<<<<
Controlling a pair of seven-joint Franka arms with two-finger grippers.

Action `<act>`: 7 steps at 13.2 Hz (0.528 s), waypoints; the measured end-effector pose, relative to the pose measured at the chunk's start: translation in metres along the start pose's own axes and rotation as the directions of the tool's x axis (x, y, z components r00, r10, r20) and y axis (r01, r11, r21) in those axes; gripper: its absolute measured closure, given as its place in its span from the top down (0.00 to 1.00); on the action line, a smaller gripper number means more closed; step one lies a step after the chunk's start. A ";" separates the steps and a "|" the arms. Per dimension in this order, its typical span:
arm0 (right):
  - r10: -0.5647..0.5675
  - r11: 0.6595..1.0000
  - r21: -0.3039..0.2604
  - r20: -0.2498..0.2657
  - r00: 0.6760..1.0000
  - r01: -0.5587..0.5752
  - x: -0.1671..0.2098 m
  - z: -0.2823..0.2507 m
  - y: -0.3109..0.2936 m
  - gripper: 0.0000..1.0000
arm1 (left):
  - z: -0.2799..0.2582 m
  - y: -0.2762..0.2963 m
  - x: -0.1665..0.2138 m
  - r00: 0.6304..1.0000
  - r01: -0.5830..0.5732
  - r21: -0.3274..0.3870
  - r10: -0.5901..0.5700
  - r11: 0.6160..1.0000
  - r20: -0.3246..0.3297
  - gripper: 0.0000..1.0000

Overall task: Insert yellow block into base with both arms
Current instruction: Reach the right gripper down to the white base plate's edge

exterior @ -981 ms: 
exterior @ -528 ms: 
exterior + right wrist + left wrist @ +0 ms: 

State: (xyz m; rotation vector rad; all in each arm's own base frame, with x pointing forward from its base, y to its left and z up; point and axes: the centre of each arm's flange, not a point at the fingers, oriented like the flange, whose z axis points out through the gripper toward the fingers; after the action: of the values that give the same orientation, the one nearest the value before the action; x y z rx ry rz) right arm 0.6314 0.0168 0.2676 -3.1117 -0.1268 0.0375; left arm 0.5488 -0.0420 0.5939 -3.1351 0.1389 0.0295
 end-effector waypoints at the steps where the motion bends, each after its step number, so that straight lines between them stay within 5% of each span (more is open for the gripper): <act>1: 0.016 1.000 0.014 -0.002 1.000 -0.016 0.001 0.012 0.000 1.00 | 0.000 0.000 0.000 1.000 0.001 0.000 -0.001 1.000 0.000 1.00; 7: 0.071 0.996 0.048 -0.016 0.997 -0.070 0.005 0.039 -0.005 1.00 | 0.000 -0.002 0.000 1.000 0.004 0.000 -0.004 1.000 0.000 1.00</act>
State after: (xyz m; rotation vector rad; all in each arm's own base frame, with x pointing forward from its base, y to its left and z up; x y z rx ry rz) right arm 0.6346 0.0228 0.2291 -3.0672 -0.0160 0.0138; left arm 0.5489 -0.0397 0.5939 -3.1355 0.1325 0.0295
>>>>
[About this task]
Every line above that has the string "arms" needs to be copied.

[Result of this task]
Controlling a pair of seven-joint Franka arms with two-finger grippers.
Action `<act>`: 7 steps at 13.2 Hz (0.528 s), waypoints; the measured end-effector pose, relative to the pose measured at the chunk's start: translation in metres along the start pose's own axes and rotation as the directions of the tool's x axis (x, y, z components r00, r10, r20) and y axis (r01, r11, r21) in those axes; gripper: its absolute measured closure, given as its place in its span from the top down (0.00 to 1.00); on the action line, a smaller gripper number means more closed; step one lies a step after the chunk's start. A ";" separates the steps and a "|" the arms. Per dimension in this order, its typical span:
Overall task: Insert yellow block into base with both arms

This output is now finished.